Jenny watched him come to her, savoring the firm wide lips, the sensitive emotions that came there, and his eyes, the bluest she had ever seen. When he reached her, their hands joined for a moment, their wedding bands glinting in the sunshine, and then he slid down beside her on the blanket, drawing her onto his lap. His fingers spread, curving around the slight swell of her expanding tummy.
"How's McFetus?" he asked.
"Perfect. But if you don't stop calling your barely begotten child by that ridiculous nickname I'm going to get my front tooth capped."
He laughed. "Oh, please. Anything but that." He bent to graze a kiss where his hand had been. "I love you, McFetus," he whispered.
She settled back in his arms, peace flowing like a tranquil stream through her. "One very nice thing about being married to a biologist is that the odder the things my body does in this condition, the more it fascinates you."
He smiled, his arms tightening around her, feeling her cheek against his heartbeat. For a long time they sat, just so, and he thought about desire, and how it had once been no more to him than a series of biological signals that could be caught and analyzed. This was a much greater thing. Immensely greater. Love.
"How can they call this chemistry?" he asked, softly. "I've never seen it in a test tube... captured it in an equation."
He laid her back against the blanket with infinite gentleness and Jenny experienced again a kiss from the only man ever to match her fantasies.
"Naturally your body fascinates me," he said, blowing lightly along the curve of her ear. "Did you ever think about what a lovely amazing creation it is? Think of all the sensitive nerve endings carrying messages from your skin to your brain. In your face, for example"—his finger began to follow the path of his breath—"you have the trigeminal nerve. It has three branches.
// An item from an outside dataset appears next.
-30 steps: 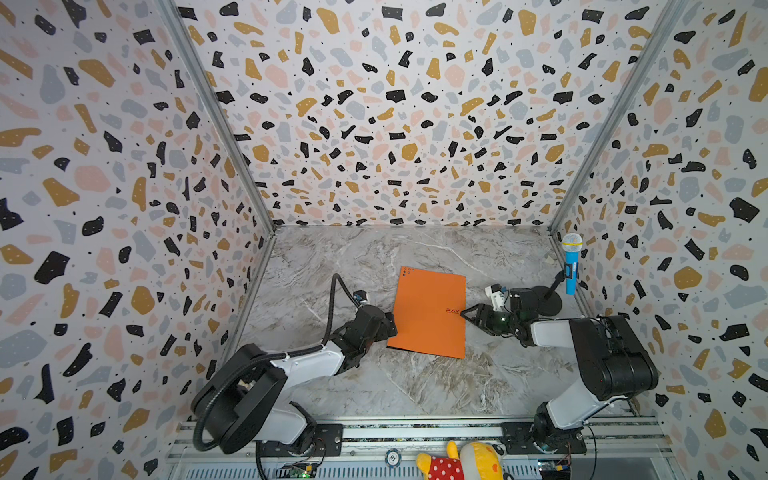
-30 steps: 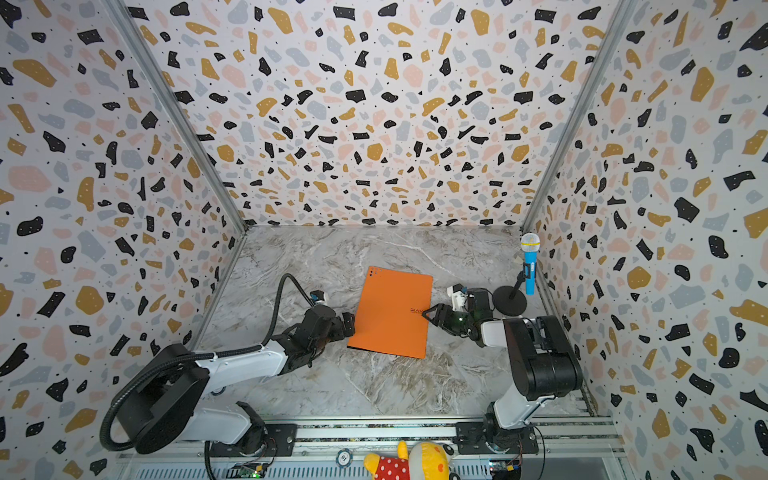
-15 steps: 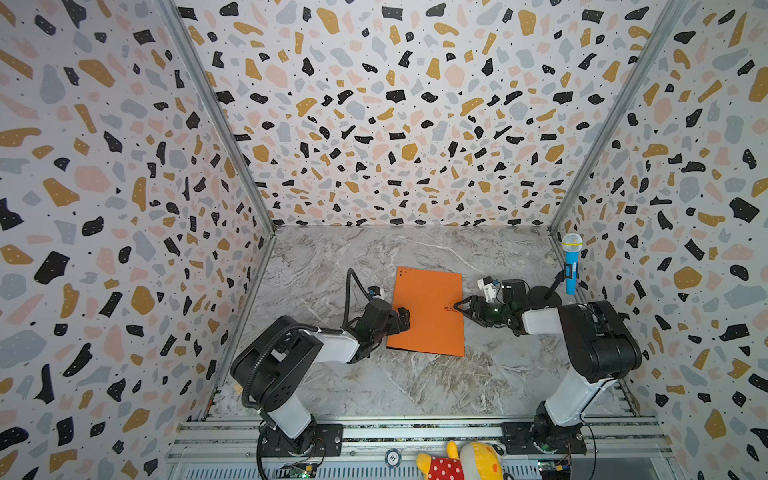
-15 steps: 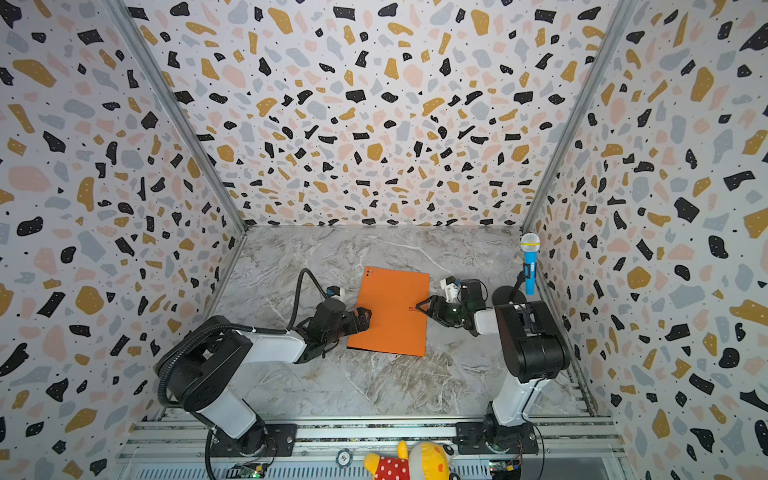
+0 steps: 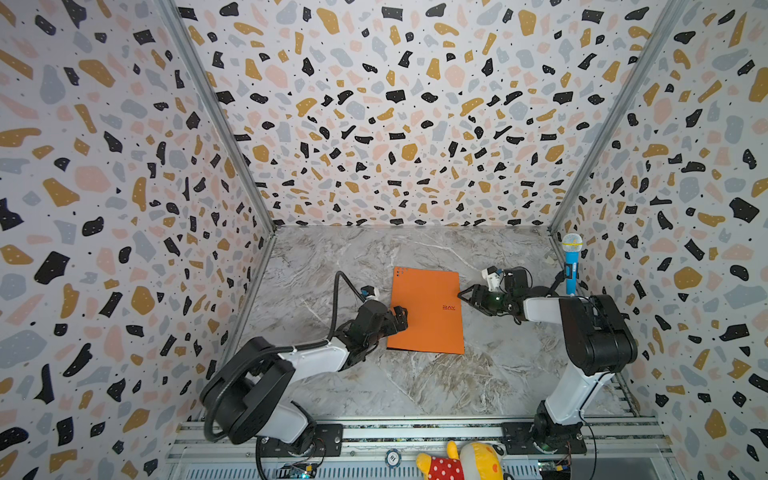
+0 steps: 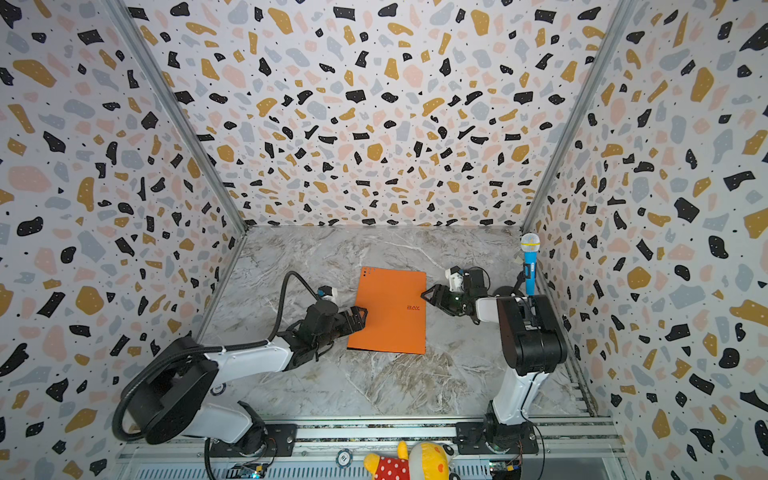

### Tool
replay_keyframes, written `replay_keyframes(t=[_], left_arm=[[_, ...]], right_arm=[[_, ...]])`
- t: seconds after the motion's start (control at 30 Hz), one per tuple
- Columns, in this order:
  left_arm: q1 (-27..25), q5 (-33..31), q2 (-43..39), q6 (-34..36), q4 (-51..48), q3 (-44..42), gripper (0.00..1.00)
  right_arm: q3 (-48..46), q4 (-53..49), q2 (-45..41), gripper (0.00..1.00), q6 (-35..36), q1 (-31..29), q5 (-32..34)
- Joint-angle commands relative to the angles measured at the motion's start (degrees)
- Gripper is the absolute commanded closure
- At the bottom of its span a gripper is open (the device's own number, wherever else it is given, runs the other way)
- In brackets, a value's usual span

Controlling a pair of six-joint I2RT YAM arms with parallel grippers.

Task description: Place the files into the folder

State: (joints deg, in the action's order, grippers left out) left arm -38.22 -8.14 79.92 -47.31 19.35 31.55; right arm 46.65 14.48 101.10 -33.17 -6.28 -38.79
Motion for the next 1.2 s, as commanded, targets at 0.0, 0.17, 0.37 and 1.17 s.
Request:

One... transmits impulses from your forehead." He brushed a sensuous kiss there. "And from your eyelids." His lips touched her eyelids with utmost care. "Another carries impulses from your upper lip." He ran the tip of his tongue across her lip and the uneven line of her teeth. "The third... from your lower lip." He traced his finger delicately there, and stroked a line of kisses down her throat, past the hollow at the base of her neck between her breasts. "Do you have any idea how many sensory receptors there are in your body?"
"No," she whispered breathlessly, in a cloud of rapture.
"Neither do I." He gave her a lazy smile. "But I'm going to find every one of them."